Nottingham Forest
- Chairman: Maurice Roworth
- Manager: Brian Clough
- Stadium: City Ground
- First Division: 9th
- FA Cup: Fourth round
- League Cup: Third round
- UEFA Cup: First round
- Top goalscorer: League: Peter Davenport (16) All: Peter Davenport (17)
| Home colours | Away colours |
- ← 1983–841985–86 →

= 1984–85 Nottingham Forest F.C. season =

English football club season

The 1984–85 season was Nottingham Forest's 120th year in existence and 8th consecutive season in the First Division.

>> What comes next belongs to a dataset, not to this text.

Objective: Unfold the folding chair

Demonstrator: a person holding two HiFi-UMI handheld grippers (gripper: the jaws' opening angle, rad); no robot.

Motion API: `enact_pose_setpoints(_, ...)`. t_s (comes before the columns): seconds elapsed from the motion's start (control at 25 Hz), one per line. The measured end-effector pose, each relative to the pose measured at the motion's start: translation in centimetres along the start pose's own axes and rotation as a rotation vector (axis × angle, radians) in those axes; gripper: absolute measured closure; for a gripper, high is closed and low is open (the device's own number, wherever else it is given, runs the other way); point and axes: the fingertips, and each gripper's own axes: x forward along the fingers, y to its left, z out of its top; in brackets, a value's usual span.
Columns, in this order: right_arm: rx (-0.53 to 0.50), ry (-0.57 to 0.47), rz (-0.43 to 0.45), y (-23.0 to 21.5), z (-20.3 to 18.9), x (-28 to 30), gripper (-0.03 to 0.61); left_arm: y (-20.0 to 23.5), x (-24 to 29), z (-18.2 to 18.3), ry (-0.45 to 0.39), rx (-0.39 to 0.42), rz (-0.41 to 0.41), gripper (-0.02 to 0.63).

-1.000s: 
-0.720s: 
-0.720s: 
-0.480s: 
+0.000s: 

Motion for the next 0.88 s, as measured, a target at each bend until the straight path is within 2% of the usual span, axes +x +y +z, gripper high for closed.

Aside from the league, the club competed in the UEFA Cup, FA Cup and League Cup.

==Summary==
In his tenth season as manager, Brian Clough, after several disagreements the previous season with Hans van Breukelen, transferred in another Dutch goalkeeper Hans Segers from PSV Eindhoven. Also, starter right back defender Viv Anderson left the club after nine seasons, being transferred out to Arsenal for £250,000. His spot for this campaign was covered by Kenny Swain who already was playing as a left back during the last two seasons. Swain was replaced by Scottish left back defender Jim McInally who delivered an outstanding performance during the season. Meanwhile, Clough transferred out Ian Wallace after a disappointing 1983–84 season, but Trevor Christie, his replacement was a flop, and left the club during Winter due to injuries. Birtles and Riley collapsed the offensive line, meaning Peter Davenport was the only striker with a decent outcome including 17 goals scored.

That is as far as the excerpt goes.